### What you should do
Search the records for the string "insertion", and show each line where it appears.

- Opening Delimiter -

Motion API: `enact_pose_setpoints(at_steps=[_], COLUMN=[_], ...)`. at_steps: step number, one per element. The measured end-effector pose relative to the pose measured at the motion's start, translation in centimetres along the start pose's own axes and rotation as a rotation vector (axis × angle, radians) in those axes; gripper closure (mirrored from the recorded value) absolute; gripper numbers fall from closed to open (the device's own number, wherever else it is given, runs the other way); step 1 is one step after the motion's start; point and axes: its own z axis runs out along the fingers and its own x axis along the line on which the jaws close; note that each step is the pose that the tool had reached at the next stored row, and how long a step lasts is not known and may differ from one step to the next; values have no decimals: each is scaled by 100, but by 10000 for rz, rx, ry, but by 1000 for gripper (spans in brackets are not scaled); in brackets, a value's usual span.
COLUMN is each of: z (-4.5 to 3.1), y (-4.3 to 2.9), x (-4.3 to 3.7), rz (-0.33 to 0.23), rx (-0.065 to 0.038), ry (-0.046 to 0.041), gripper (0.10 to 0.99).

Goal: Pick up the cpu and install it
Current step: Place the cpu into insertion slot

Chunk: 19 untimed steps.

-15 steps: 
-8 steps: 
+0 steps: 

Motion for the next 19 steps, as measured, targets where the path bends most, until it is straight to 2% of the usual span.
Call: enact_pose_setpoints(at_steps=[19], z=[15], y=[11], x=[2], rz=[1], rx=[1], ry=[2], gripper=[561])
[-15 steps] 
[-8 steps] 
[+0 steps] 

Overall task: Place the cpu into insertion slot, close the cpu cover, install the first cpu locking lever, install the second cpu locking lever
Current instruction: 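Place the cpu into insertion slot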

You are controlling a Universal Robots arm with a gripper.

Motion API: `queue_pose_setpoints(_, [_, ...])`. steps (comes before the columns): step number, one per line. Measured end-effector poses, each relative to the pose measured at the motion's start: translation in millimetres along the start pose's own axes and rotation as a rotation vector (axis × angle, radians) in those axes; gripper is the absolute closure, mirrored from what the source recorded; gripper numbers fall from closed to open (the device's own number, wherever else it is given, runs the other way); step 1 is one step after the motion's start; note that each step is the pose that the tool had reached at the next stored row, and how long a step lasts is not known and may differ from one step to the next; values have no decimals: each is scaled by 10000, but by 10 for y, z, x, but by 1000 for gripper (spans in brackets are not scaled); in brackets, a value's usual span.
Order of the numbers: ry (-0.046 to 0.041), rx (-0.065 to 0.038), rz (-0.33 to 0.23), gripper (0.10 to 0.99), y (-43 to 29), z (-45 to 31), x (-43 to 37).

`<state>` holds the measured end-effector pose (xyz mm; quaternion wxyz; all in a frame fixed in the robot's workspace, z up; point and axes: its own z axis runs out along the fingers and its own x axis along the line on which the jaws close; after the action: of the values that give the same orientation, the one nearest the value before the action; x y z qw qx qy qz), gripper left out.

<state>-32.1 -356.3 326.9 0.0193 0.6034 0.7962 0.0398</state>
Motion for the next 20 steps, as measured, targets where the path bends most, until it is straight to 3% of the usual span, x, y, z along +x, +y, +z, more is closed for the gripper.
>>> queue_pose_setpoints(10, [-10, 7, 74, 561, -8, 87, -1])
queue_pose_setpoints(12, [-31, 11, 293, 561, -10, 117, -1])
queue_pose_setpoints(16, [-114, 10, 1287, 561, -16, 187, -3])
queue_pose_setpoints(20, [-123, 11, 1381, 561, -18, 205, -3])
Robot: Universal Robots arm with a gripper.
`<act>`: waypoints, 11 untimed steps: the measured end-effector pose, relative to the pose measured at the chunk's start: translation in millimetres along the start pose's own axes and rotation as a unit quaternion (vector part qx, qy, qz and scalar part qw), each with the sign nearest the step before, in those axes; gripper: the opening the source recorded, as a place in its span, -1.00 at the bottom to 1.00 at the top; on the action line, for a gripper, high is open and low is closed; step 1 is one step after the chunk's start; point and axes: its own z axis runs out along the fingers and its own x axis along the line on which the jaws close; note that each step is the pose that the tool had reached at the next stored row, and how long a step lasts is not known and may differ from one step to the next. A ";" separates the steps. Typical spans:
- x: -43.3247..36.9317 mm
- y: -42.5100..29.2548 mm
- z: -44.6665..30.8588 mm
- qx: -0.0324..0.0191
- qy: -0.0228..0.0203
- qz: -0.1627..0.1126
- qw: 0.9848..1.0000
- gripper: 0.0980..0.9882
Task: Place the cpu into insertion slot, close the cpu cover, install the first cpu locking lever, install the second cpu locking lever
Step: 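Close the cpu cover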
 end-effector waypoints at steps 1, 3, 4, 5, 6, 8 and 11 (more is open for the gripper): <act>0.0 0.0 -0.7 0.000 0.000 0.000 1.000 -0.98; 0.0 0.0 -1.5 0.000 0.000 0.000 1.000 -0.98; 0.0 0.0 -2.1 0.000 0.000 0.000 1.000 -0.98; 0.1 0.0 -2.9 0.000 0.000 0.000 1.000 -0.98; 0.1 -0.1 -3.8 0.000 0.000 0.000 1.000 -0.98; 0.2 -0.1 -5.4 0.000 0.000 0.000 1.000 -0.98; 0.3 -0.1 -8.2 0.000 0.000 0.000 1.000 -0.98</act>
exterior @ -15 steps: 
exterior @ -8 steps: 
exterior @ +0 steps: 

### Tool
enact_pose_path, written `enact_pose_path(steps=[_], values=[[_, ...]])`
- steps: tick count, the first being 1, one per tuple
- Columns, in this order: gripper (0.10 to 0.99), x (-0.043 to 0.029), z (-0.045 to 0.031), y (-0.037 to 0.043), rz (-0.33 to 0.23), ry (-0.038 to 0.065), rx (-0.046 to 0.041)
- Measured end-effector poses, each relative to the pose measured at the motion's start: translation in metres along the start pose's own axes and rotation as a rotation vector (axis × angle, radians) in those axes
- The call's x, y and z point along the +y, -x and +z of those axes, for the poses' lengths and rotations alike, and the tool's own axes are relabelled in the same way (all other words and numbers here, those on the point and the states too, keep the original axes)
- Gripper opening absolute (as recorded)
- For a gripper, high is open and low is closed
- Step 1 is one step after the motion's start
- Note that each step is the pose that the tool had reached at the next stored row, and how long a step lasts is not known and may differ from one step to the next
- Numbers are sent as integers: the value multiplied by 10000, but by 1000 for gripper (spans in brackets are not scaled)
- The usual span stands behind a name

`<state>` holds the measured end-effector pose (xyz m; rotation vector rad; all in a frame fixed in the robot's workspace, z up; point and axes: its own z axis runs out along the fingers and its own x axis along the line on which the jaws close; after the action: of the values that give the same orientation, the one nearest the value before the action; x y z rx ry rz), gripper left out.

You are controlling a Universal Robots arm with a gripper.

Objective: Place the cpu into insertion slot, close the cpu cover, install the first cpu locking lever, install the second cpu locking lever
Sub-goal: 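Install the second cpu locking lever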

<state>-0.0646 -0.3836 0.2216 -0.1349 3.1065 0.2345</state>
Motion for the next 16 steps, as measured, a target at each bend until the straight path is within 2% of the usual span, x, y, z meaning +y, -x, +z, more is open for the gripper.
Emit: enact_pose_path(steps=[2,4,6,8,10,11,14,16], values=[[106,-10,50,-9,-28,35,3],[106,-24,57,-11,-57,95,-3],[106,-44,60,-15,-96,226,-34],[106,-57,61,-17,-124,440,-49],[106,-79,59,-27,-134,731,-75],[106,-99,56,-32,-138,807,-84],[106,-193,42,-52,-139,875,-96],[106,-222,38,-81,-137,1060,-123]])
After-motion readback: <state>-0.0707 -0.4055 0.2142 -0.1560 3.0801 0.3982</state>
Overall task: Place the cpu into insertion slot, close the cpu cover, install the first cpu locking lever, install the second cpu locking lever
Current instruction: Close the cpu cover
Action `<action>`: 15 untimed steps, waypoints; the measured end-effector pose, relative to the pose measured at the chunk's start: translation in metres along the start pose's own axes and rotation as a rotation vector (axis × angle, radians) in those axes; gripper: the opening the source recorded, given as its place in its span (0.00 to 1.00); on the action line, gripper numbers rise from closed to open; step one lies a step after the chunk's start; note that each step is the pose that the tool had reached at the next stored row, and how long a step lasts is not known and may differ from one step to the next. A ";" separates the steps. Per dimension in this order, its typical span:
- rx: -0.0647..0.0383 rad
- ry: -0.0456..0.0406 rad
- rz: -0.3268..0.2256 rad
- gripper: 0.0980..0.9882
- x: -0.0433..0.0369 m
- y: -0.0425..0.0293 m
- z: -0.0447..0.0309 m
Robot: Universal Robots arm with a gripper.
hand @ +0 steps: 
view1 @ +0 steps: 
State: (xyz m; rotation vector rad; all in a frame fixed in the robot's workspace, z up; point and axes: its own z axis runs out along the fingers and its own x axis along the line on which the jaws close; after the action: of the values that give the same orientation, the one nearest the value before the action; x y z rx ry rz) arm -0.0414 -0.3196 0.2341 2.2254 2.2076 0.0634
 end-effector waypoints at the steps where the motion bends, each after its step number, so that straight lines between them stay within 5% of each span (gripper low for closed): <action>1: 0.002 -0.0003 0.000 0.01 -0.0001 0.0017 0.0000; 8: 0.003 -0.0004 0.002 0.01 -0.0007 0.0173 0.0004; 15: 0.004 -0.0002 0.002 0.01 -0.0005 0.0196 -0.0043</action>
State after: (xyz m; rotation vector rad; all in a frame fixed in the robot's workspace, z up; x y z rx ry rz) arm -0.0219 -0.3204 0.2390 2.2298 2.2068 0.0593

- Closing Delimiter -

### Solution to the exercise
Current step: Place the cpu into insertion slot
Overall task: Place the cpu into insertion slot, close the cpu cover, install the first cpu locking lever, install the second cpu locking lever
Current instruction: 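Place the cpu into insertion slot
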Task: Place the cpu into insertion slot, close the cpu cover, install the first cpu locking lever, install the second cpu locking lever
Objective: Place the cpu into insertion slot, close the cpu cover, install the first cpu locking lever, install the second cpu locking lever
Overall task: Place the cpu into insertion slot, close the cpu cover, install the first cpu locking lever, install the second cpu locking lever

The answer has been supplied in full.